# SDX10 Tapped Horn vs Trio 12 Loaded Horn



## Cyberfloatie (Jun 1, 2011)

I'm looking at building one of the two of these:

SDX10 Tapped Horn (http://www.hometheatershack.com/forums/creative-sound-solutions/37767-dual-sdx10-tapped-horn.html)
Trio 12 Loaded Horn (http://www.hometheatershack.com/forums/creative-sound-solutions/51662-css-trio-12-loaded-horn.html) 

Both projects look pretty awesome but I'm really not sure how to compare them to each other. Can anyone chime in with a summary of their differences and why they would choose one over the other? (I'm looking at you Mark and Jeremy! )

(I'm not looking to start a war, just at the pros/cons of each.)


----------



## Oklahoma Wolf (Dec 14, 2009)

I knew this was coming eventually. I won't speak for Mark's design... I'm sure he'll be along.
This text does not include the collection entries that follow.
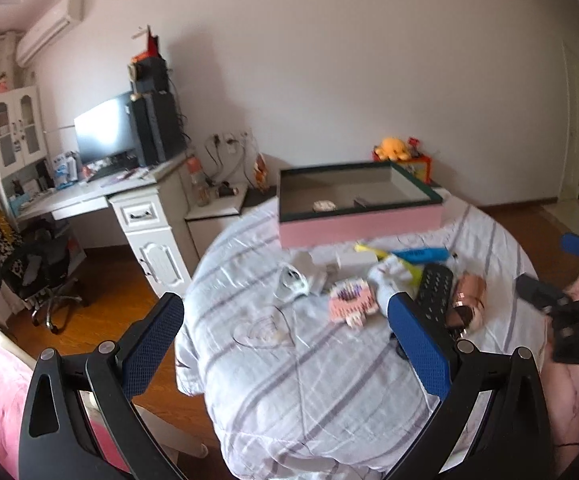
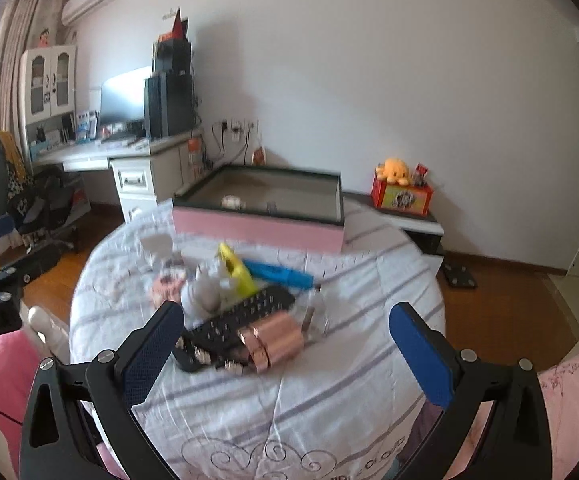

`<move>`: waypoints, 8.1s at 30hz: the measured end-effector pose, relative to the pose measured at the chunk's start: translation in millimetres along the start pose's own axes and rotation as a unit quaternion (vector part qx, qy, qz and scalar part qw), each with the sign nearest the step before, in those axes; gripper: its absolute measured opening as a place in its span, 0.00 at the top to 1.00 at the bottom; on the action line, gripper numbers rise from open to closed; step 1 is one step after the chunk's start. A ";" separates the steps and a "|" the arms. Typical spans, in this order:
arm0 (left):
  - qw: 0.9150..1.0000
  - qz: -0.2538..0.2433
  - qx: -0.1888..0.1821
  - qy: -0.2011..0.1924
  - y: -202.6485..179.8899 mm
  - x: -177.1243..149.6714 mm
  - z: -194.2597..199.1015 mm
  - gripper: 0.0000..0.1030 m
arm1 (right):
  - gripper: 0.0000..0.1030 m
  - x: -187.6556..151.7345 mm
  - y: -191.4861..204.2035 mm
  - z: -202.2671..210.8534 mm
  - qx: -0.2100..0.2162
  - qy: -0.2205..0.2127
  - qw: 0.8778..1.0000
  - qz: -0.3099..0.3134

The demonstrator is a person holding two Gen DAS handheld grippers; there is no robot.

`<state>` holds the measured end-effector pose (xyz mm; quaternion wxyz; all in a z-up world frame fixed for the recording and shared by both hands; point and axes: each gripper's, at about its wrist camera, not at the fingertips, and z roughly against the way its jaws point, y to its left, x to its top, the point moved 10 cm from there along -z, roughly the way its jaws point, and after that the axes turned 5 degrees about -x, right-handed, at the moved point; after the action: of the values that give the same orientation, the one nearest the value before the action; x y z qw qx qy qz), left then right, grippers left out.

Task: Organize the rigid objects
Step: 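Move both grippers back toward the remaining items on the bed, then grasp the pink block donut with the left gripper while the right grasps the rose-gold cup, then carry the donut and cup into the pink box and open both grippers, then withdraw both grippers from the box back over the bed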

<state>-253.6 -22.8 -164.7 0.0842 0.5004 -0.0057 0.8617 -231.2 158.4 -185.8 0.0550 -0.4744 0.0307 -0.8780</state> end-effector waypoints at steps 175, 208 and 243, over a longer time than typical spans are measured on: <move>0.967 0.011 -0.091 0.239 -9.0 129.9 -410.3 0.29 | 0.39 153.5 8.1 -357.2 0.079 0.219 0.972 -0.003; 0.993 0.007 0.027 -0.114 20.4 116.3 7.4 0.00 | 0.00 133.8 0.0 6.1 0.021 -0.099 0.995 0.012; 0.992 -0.002 0.033 -0.119 8.8 63.5 90.2 0.00 | 0.00 80.1 3.2 93.3 -0.004 -0.131 0.991 -0.004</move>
<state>-208.0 -31.0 -64.3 0.0682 0.6023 0.0142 0.7952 -196.5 145.0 -68.5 0.0527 -0.5860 0.0248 -0.8082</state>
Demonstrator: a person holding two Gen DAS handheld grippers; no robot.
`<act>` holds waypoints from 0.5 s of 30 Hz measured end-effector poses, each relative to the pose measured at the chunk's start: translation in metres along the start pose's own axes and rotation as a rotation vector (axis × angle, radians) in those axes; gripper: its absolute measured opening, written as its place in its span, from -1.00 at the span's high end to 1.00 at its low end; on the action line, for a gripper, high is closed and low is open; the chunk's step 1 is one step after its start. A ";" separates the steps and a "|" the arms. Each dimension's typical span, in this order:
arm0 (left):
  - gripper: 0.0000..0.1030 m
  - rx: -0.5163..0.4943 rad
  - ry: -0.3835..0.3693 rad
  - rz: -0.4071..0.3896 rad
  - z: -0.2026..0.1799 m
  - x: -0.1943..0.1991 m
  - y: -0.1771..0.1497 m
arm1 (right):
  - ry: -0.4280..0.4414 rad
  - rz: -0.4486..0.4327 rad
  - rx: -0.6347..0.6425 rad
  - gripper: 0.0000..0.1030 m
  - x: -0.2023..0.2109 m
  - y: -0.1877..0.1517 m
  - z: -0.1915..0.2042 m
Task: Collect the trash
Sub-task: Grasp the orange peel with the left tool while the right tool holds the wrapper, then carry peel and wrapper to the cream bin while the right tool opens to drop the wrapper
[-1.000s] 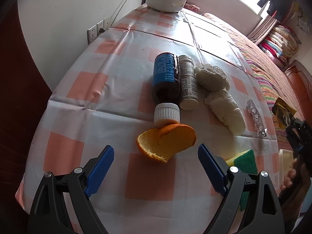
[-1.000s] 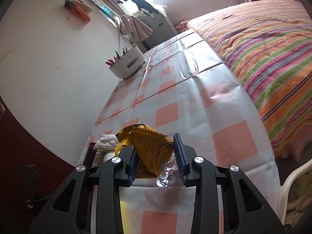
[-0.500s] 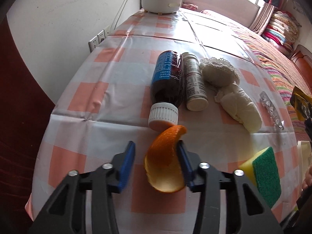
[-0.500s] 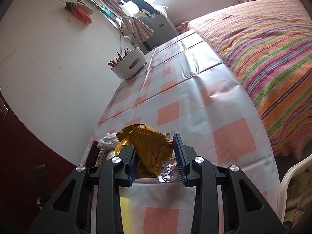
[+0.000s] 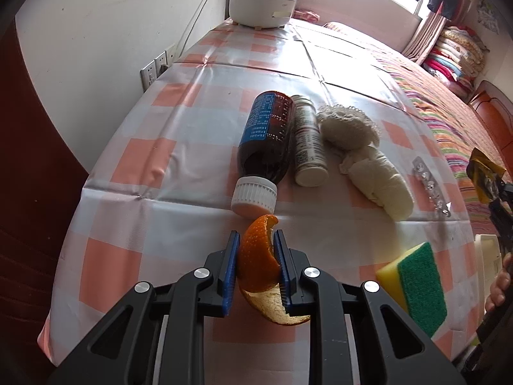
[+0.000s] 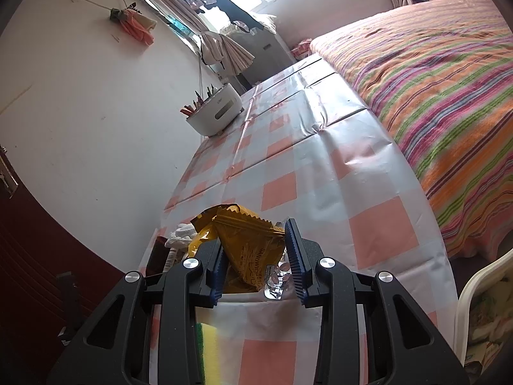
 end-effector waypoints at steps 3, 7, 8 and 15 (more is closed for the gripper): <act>0.58 0.000 -0.021 -0.009 -0.001 0.005 0.001 | 0.002 -0.007 0.008 0.37 0.004 0.000 0.002; 0.58 -0.005 -0.051 -0.023 -0.007 0.013 0.003 | -0.010 -0.018 0.026 0.37 0.013 0.001 0.003; 0.58 -0.008 -0.055 -0.028 -0.009 0.015 0.003 | -0.012 -0.020 0.028 0.37 0.015 0.001 0.002; 0.58 -0.034 -0.090 -0.044 -0.032 0.026 0.006 | -0.029 -0.052 0.025 0.37 0.041 0.003 -0.005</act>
Point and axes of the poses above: each gripper's, at about its wrist camera, not at the fingertips, and x roughly against the way its jaws point, z to its left, y to its top, the point moved 2 cm from there along -x, roughly the way its jaws point, and after that the axes turned 13 degrees about y, right-handed, at the moved point
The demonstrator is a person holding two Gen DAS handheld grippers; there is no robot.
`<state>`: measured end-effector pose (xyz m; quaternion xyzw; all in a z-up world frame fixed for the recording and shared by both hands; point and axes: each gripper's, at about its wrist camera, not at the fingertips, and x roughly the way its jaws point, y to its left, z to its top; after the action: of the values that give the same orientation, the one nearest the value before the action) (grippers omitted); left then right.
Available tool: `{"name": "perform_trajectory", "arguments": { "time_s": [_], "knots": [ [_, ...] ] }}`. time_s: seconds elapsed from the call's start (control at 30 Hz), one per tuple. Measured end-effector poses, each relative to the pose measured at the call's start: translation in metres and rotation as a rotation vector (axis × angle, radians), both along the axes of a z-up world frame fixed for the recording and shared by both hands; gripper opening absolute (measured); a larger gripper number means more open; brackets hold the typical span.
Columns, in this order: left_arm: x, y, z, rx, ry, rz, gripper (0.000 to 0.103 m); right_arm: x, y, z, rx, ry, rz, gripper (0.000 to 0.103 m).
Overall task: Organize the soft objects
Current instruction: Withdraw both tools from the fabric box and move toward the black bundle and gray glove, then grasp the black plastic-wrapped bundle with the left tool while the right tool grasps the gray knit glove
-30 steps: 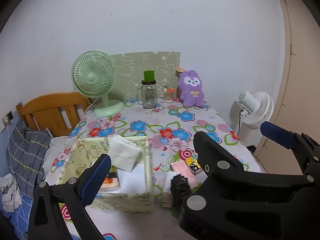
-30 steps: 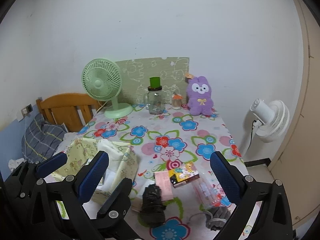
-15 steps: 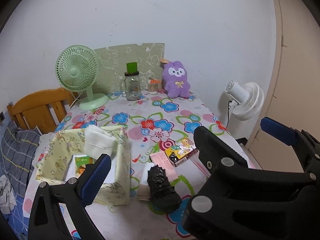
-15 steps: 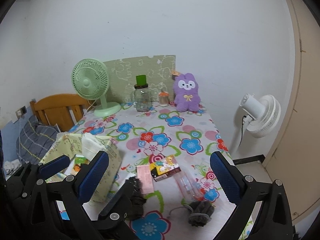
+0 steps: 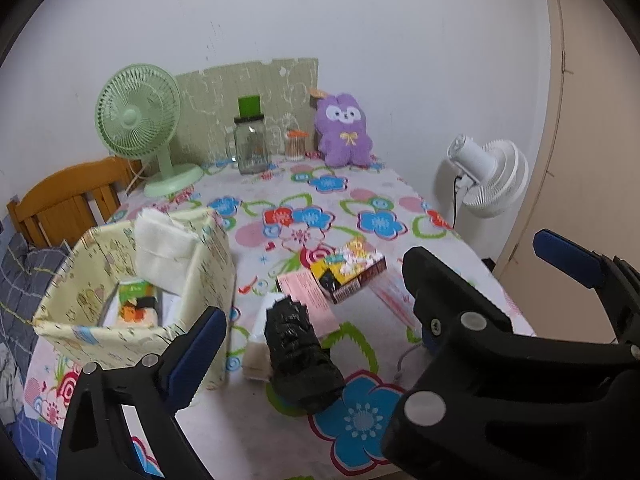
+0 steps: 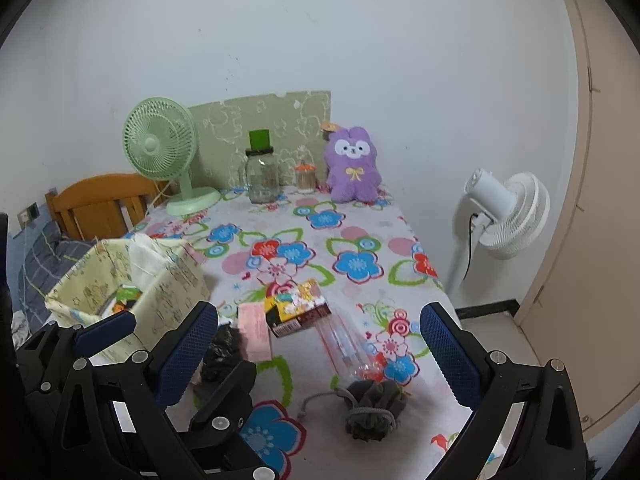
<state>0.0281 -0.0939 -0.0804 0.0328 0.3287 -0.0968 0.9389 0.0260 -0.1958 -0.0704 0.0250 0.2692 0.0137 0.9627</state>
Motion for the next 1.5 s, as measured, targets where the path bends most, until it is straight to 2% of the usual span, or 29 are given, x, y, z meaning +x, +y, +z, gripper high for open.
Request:
{"name": "perform_trajectory", "arguments": {
  "time_s": [0.23,0.37,0.5,0.7,0.8,1.03,1.23,1.27,1.3,1.4,1.5],
  "knots": [
    [0.007,-0.008,-0.025,0.033,0.048,-0.005,0.097,0.005,-0.008,-0.026,0.013,0.043,-0.006,0.102],
    [0.010,-0.010,-0.038,0.043,0.058,0.018,0.091,0.009,-0.011,-0.041,0.024,0.068,-0.008,0.102],
    [0.015,-0.012,-0.053,0.034,0.100,0.022,0.089,0.013,-0.014,-0.056,0.033,0.106,-0.017,0.098],
    [0.017,-0.015,-0.072,0.068,0.130,0.040,0.088,0.021,-0.017,-0.078,0.020,0.165,-0.041,0.096],
    [0.018,-0.015,-0.078,0.069,0.139,0.038,0.088,0.023,-0.020,-0.088,0.019,0.194,-0.064,0.095],
    [0.019,-0.016,-0.085,0.086,0.148,0.041,0.088,0.025,-0.025,-0.101,0.034,0.234,-0.090,0.085],
    [0.022,-0.015,-0.088,0.099,0.147,0.051,0.086,0.028,-0.027,-0.106,0.030,0.250,-0.105,0.084],
    [0.023,-0.016,-0.088,0.109,0.144,0.057,0.081,0.028,-0.028,-0.106,0.033,0.254,-0.108,0.084],
    [0.024,-0.016,-0.089,0.120,0.145,0.063,0.069,0.029,-0.029,-0.108,0.038,0.260,-0.112,0.083],
    [0.026,-0.014,-0.090,0.104,0.158,0.062,0.063,0.032,-0.032,-0.111,0.036,0.276,-0.128,0.074],
    [0.028,-0.013,-0.090,0.082,0.171,0.049,0.053,0.033,-0.033,-0.109,0.035,0.281,-0.138,0.058]
  ]
}}
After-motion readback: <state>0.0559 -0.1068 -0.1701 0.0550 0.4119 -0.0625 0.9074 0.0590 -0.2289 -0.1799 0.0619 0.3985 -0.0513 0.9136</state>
Here are the pertinent facts about mine though:


115dB @ 1M half space, 350W, 17Hz and up. This is within Xmax... you _can_ push the design harder, but I recommend building a second one instead.
F3 is 16.3Hz - anything lower than that you get due to room gain is gravy (I get 15Hz at reference, but not much lower)
Will do 120dB @ 1M, 16Hz, 350W, in quarter space. The design should be able to do this in most room placements. Quarter space is placement by two surfaces, like a wall and the floor.
Must be highpassed at 12-13Hz or so, 24dB/octave, to prevent driver overexcursion below 14Hz if you intend to run it wide open often
Designed for SPL in medium to larger rooms that are open to other areas
Keep the power below 450W if you can... 500W and up is getting into driver damage territory
Configurable as 8 or 2 ohms

Mine's also designed specifically to fit in under 3 sheets of 3/4" ply, with bracing optional. I worked hard to get the whole cost of the project under $500. I also went at this one with the specific intention of getting this one shallow enough to use as a riser. That way, you can hide a couple of them underfoot and scare the guests when they really start unloading.

This design is about the best it'll get for a pair of 10's. I could get a couple more deebz out of it if I made the horn flare more optimal and went with multiple flares, but then you're looking at buying another big sheet of plywood. And honestly, it gets loud enough as is for most people. Especially if you corner fire it in a sealed room, where it'll get closer to the mid 120dB area at a meter.


----------



## mwmkravchenko (Jul 11, 2009)

Cons

Not so easy build

Pros

Best manual ever made...... At least I think so.

Cons

Big bad box.

Pros

Oh does it perform! 500 watts will get you 125db in a room with a solid corner. That is 1 Pi modeling. You can add the same type of high pass filter that Jeremy describes.

Higher baseline efficiency than Jeremy's

But all in all pretty much the same passband.

The front loaded horn will sound much cleaner. That I know from a number of comparison experiments that I did.


----------



## Cyberfloatie (Jun 1, 2011)

Thanks for your input guys! It's been very helpful. 

I've decided to go with the Trio 12 Loaded Horn. Mark has had to source a different driver for me as the Trio 12's are discontinued. (Do we need a new name for this Loaded Horn design now that the Trio12 is no longer available?) The replacement he's found should apparently deliver comparable results, maybe even slightly better. 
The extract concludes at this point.